Segundo a Teologia do Corpo, o ser humano original passa por três grandes experiências: a solidão original (quando Adão vê-se sozinho diante todas as criaturas), a comunhão original (ao ver Eva, osso de seus ossos, carne de sua carne, e ver nela uma pessoa, ocorrendo assim uma verdadeira expressão de amor) e, por fim, a nudez original: ambos eram imaculados, estavam nus, mas não sentiam vergonha.
Entretanto, após a queda da desobediência, o pecado maculou os corações puros de Adão e Eva fazendo com que ambos percebam a própria nudez, mais do que dos seus corpos, mas de suas almas.
‘‘Na realidade, através da nudez, manifesta-se o homem destituído da participação no Dom, o homem alienado daquele Amor que tinha sido a fonte do dom original, fonte da plenitude do bem destinado à criatura.’’ (TdC, 27, 2).
Ambos olham para a própria nudez e, com medo de serem usados um pelo outro, cobrem-se com o sentimento de vergonha. Com o início da tríplice concupiscência, vem também o pudor, uma forma de autodefesa da nossa intimidade contra olhares malignos.
O Ser Humano atual, decaído pelo pecado e redimido por Cristo, chamado a ser santo, de modo que seu corpo seja glorificado no juízo final, é completamente diferente do Ser Humano original no seu estado de inocência. Portanto, é necessário reconhecer que há coisas que precisamos deixar reservadas para nós, não apenas nos aspectos de nosso corpo, mas também emocionais e afetivos.
Há situações boas em minha história, como, por exemplo, o hábito de partilhar. Porém, há também algumas que prefiro manter em minha intimidade, por se tratar de algo que é meu. Isto também vale para as situações ruins: há aquelas que partilho, como testemunho, e aquelas que ficarão apenas em meu coração.
Cuidar da nossa intimidade é cuidar do que é precioso para nós. Ensinar a uma criança sobre a importância de sua intimidade é um grande passo para uma boa formação para a afetividade e sexualidade, através do cuidado de seu próprio corpo e ensinando-a a enxerga-lo como parte de quem ela é. Nosso corpo não é um receptáculo de alma: ele é o que nós somos.

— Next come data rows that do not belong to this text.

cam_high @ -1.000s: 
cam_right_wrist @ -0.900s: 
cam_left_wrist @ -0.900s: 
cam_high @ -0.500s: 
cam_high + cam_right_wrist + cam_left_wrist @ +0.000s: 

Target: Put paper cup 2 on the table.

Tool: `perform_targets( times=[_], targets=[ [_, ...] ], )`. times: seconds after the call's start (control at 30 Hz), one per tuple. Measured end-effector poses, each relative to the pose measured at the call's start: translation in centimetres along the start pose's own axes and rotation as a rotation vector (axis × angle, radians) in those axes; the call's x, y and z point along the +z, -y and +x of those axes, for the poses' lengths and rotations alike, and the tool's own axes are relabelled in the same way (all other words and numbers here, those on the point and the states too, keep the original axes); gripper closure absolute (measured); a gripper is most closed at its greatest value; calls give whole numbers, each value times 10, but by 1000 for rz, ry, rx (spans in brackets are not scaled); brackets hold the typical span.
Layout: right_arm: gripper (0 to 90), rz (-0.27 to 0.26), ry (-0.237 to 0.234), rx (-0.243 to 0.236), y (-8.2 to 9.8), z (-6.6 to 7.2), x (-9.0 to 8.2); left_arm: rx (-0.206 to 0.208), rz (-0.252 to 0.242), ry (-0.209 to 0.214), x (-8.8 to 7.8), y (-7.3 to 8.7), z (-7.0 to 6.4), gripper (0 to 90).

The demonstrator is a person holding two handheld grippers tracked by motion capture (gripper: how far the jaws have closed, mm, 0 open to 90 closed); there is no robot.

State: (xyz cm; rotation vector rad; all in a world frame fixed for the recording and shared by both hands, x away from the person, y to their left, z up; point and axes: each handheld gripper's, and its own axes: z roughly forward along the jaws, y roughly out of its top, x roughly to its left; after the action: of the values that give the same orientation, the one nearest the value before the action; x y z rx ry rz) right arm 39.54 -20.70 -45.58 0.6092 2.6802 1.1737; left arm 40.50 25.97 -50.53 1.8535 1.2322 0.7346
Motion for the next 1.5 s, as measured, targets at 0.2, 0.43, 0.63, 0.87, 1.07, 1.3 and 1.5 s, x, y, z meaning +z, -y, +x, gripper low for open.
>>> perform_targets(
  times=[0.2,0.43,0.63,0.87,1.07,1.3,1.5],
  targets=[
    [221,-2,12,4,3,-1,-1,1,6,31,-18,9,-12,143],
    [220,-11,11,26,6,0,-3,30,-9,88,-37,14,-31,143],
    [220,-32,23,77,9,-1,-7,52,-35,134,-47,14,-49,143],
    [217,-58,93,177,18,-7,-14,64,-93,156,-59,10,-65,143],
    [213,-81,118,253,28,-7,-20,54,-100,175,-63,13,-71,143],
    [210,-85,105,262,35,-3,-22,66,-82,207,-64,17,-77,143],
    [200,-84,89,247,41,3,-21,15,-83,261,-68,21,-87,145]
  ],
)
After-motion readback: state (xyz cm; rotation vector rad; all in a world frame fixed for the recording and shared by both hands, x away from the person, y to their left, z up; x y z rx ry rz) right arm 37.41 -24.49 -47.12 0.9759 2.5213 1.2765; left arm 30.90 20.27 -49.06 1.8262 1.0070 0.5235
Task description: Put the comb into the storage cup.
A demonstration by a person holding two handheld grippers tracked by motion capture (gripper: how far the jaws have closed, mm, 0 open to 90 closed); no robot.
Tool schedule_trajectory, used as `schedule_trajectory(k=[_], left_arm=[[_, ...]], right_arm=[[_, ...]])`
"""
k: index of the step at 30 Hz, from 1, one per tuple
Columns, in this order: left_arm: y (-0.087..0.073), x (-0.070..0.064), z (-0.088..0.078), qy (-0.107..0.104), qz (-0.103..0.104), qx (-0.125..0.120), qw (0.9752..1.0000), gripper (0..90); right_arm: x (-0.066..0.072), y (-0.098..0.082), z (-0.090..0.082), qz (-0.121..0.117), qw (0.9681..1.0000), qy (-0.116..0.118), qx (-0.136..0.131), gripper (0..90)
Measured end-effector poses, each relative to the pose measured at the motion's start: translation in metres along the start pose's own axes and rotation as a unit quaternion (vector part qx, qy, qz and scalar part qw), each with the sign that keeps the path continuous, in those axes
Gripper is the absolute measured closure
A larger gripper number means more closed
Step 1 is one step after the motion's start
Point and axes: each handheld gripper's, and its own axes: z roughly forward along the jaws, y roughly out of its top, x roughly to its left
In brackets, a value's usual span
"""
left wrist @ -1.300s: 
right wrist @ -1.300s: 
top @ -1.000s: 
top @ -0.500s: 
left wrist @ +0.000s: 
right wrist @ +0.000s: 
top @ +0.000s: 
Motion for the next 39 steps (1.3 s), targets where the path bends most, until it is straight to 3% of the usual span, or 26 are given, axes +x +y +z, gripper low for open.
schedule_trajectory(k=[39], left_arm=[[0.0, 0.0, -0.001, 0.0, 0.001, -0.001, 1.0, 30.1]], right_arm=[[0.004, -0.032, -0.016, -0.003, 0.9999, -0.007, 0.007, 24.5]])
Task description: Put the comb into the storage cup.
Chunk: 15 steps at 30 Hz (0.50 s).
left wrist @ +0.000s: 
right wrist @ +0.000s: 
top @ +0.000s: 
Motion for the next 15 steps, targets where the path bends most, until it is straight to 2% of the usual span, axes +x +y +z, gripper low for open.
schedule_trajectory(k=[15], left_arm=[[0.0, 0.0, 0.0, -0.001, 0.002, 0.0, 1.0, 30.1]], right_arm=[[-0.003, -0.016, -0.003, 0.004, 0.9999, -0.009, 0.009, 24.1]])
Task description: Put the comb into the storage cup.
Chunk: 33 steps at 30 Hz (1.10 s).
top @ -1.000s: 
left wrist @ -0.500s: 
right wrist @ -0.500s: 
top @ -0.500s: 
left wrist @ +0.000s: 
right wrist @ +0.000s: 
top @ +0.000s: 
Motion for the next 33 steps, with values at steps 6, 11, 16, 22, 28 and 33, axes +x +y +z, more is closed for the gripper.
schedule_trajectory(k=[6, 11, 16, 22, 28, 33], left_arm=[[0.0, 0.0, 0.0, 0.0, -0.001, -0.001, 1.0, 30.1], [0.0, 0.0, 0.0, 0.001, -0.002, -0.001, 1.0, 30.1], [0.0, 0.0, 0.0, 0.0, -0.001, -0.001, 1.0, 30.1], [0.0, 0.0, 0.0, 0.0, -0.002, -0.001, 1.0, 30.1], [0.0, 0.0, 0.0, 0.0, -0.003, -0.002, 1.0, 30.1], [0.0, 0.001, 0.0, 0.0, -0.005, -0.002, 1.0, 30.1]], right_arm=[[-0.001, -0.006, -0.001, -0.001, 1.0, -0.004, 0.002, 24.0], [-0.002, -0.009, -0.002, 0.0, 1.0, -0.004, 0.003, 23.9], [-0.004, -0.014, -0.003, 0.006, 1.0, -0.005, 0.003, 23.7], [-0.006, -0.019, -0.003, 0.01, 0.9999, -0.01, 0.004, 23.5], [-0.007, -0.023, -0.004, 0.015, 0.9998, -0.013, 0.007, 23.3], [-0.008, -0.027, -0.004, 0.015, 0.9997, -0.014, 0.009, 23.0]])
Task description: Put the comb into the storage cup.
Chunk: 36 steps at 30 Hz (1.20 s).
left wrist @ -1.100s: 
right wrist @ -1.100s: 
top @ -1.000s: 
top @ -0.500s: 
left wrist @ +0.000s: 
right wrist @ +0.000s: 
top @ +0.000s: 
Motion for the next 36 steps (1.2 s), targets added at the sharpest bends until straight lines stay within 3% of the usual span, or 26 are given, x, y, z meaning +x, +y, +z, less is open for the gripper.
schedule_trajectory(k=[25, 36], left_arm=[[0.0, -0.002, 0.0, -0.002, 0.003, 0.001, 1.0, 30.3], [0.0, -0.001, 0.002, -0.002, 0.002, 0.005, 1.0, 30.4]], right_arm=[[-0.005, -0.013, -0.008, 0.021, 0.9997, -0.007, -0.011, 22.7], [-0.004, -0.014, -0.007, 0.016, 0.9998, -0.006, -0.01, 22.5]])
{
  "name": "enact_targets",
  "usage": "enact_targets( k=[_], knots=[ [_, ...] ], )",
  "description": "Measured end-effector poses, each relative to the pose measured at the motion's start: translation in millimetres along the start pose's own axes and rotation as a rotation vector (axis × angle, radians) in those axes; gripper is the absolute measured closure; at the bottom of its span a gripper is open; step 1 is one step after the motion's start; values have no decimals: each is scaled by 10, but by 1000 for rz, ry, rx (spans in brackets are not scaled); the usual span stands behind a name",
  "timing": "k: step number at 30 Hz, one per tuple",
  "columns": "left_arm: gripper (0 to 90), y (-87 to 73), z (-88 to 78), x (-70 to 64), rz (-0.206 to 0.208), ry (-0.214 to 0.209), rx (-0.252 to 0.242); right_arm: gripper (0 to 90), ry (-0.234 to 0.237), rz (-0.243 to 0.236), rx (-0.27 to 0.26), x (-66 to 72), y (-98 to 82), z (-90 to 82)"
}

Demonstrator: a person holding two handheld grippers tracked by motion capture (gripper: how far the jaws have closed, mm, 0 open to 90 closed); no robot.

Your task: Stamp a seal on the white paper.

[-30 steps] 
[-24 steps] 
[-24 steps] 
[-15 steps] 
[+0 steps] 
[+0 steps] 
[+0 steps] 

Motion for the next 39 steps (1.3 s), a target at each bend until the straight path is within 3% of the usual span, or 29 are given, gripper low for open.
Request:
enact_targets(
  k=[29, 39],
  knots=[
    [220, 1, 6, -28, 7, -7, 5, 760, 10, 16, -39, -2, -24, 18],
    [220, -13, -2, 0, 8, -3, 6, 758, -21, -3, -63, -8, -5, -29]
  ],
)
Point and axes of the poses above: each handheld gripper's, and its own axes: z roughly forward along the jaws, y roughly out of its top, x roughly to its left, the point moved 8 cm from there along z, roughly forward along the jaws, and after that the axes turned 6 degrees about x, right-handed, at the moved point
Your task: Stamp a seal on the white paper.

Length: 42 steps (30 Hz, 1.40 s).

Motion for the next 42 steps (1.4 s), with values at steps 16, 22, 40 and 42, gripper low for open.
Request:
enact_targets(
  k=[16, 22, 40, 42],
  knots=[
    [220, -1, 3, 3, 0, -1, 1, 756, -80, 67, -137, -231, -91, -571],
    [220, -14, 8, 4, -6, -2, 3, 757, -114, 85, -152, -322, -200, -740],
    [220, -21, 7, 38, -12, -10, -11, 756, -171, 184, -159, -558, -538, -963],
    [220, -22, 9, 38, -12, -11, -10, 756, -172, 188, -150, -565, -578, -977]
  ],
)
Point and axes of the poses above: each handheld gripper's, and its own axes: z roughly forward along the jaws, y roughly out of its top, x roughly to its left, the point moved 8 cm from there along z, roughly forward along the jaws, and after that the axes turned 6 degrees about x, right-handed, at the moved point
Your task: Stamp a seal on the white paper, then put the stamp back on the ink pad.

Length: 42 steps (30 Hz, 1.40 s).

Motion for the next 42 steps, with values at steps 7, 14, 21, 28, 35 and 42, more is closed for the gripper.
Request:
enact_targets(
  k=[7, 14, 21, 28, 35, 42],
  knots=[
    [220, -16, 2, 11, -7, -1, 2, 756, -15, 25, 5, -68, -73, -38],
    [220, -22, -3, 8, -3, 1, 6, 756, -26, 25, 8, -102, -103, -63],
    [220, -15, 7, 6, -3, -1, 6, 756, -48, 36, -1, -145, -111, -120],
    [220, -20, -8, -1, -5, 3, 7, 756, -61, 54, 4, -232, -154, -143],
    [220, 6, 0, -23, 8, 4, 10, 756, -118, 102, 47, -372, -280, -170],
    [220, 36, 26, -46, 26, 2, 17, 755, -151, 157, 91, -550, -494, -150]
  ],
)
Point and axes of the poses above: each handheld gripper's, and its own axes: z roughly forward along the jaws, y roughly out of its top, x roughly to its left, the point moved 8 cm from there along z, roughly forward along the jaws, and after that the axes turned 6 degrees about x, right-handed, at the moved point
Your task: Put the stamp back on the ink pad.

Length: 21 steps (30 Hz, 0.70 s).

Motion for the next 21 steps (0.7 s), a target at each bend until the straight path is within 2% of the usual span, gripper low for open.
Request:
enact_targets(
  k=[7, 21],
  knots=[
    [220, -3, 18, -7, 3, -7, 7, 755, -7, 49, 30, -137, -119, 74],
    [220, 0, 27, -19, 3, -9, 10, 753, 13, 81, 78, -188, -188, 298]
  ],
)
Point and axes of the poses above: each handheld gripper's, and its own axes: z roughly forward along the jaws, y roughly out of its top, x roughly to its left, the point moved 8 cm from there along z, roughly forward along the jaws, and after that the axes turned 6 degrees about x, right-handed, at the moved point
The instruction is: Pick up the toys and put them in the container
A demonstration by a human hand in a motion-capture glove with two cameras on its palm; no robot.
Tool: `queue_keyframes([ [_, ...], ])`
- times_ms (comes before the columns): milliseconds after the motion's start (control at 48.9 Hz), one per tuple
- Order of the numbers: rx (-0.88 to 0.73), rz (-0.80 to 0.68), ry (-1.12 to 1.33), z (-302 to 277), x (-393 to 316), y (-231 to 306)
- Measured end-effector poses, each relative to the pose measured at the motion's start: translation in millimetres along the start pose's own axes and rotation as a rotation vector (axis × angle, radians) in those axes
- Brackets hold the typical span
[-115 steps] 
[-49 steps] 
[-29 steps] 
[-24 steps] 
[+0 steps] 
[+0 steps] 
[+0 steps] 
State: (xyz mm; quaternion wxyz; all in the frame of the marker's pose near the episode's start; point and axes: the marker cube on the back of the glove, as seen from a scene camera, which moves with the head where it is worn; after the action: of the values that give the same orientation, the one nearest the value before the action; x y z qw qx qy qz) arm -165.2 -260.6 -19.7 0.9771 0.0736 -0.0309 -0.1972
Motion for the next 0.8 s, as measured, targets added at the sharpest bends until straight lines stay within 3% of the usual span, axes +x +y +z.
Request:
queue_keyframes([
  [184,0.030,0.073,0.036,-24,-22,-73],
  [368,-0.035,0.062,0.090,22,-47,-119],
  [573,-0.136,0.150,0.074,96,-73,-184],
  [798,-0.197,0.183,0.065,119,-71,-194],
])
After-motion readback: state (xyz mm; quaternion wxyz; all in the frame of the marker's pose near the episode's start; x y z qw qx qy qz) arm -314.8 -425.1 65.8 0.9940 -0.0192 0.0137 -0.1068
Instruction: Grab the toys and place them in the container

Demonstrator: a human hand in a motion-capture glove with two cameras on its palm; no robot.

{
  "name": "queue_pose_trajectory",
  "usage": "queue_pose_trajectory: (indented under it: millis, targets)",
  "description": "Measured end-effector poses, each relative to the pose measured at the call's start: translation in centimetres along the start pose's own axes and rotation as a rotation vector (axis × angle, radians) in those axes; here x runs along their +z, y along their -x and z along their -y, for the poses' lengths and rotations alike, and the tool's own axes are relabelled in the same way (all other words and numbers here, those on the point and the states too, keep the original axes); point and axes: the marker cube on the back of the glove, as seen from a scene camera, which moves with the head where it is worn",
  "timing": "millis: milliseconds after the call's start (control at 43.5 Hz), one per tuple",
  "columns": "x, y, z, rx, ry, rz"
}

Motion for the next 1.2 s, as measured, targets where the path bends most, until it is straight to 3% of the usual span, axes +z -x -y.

Da mesma forma que um sentimento íntimo, que só você entende, deve estar guardado e só pode ser compartilhado com Deus e com quem você realmente viverá um amor livre, total, fiel e fecundo, o corpo também precisa deste cuidado.
A educação para o pudor começa pela vivência desta prática pelos próprios pais, partilhando a partir do exemplo. Da mesma forma que não adiantará cobrar que seu filho não seja grosseiro na rua se, em casa, ele ouve xingamentos e os reproduz sem ser corrigido. A partir deste primeiro ponto, parte-se para o respeito a intimidade da criança. Sim, ela tem esse direito.
Nos tempos atuais, infelizmente já não nos espanta observar perfis de Instagram de crianças monitorados pelos pais, que usam e submetem os filhos a uma exibição exacerbada, justamente num ambiente tão hostil quanto a internet. Perfis que transformam em reels toda e qualquer ação da criança, até mesmo as mais íntimas, como banho, situações constrangedoras, choros, birras.
Há situações que uma criança vivencia que não precisam ser partilhadas com terceiros. Sei que, às vezes, há a tentação de pais compartilharem detalhes da vida dos filhos (e não há nenhum problema em partilhar as coisas boas com quem confiamos e gostamos), mas é necessária a cautela. Imagina uma situação constrangedora nossa sendo partilhada por alguém que amamos para uma pessoa que sequer conhecemos. Se isso para nós é ruim, quem dirá aos pequenos?
Cada ser humano deve ser respeitado em sua intimidade, e cabe aos principais responsáveis pelas crianças e jovens cuidarem para que esta seja também preservada e respeitada. A educação no pudor, vivida à luz da Teologia do Corpo, não visa criar pessoas neuróticas, mas homens e mulheres que saibam o valor intrínseco de cada um. Só assim é possível viver o Amor.